Pat spent many Christmas mornings with us and books were among the gifts she regularly gave the boys. She was even brave enough to take the two of them to the Vancouver Children’s Festival, on her own. Note: the best photo of the three was taken by Pat, obviously!


Remembering Pat Moss

Pat was born in Montreal, her father’s work as a geologist taking her family to Labrador City and then Edmonton. Following graduation from high school, Pat travelled to Australia and began her lifelong love of travel.

As a young adult living in Victoria in the 1970s, Pat took a job organizing grassroots opposition to the proposal for a Kitimat oil port. After the Kitimat Oil Port Inquiry led to the plan being shelved, Pat moved to Smithers and continued what became her life’s work defending our precious environment.

The late 1970s brought Alcan’s Kemano Completion Project, a proposal to dam the Nanika River and divert a substantial volume from the Bulkley watershed to supply the company’s Kemano power station. Pat was part of the group that eventually stopped work on the dam. She went on to work on many environmental campaigns over the next 40 years, including fish farms, the Sacred Headwaters, the Northern Gateway oil pipeline, and more. At the time of her passing, she was working with What Matters in Our Valley to protect the Bulkley River from the proposed Telkwa coal mine. Pat was a convener, relationship builder, organizer, and relentless advocate.

In addition to her environmental endeavours, Pat was the Smithers librarian 1978-1994. Pat took the library from typewriters into the early digital age and was a talented librarian and leader for all of those years. She was also a strong proponent of intellectual freedom and set up the original policy for Challenges to Library Materials.

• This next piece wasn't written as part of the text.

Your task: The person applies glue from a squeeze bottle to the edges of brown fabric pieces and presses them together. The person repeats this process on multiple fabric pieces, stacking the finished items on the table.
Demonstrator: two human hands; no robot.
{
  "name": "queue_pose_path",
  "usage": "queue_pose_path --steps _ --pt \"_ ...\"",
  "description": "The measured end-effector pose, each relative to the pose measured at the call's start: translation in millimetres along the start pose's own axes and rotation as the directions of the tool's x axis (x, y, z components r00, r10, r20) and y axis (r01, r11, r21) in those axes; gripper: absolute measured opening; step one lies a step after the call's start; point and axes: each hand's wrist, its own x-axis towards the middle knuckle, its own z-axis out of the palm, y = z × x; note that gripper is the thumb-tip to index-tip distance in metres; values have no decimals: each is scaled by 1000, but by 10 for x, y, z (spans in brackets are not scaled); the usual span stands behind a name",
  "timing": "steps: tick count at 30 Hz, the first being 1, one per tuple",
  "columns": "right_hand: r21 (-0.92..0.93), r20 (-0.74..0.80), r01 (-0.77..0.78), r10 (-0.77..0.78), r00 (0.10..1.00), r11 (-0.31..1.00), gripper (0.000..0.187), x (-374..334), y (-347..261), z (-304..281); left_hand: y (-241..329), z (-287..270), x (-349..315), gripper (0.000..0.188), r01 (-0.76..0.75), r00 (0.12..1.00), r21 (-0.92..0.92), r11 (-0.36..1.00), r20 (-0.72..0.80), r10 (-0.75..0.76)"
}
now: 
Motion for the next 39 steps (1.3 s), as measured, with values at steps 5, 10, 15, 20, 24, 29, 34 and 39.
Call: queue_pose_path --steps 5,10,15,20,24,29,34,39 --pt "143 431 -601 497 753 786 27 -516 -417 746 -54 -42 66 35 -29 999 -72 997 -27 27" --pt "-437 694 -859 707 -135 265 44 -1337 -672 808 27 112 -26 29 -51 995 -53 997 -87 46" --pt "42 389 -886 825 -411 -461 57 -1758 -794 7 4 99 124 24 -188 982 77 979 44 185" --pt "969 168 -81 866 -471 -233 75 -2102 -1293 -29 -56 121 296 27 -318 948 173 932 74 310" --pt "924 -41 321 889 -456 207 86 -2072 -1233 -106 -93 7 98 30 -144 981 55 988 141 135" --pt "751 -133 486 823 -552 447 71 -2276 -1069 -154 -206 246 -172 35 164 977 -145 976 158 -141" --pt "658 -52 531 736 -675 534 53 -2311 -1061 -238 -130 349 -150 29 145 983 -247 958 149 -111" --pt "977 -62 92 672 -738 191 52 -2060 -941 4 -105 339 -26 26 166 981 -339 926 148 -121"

Pat believed in electoral politics and was a longtime volunteer with the NDP, both provincially and federally. In the 1990s,during a time of historic tensions over forestry, she played a key role in brokering a truce between the BC NDP’s union and environmental wings. She sat for many years on the provincial council and helped organize campaigns for candidates including Jim Fulton, Nathan Cullen, Doug Donaldson and Taylor Bachrach.

Although she didn’t have children of her own, “Auntie Pat” played an important role in the lives of many local kids, The oldest children who remember their time at Pat’s house are now in their early 50s. The youngest is five.

Pat was also a consummate photographer, taking thousands of photos of her friends and sharing the prints and albums with them. She loved art and assembled an impressive collection of pieces by First Nations and other local artists.

For her dedication to environmental causes, Pat received the Cal Woods Conservation Award; the Minister of Environment’s Individual Award; the Patagonia Fellowship; the Wild Earth Award; the Irving Fox Award (2014); and in 2025, the King Charles HI Coronation Medal in recognition of her life’s work.




2 thoughts on “Pat Moss June 23, 1953 – March 4, 2026

  1. Sheila, a wonderful tribute to the many accomplishments Pat achieved and the good she did do. It is the way to remember a person.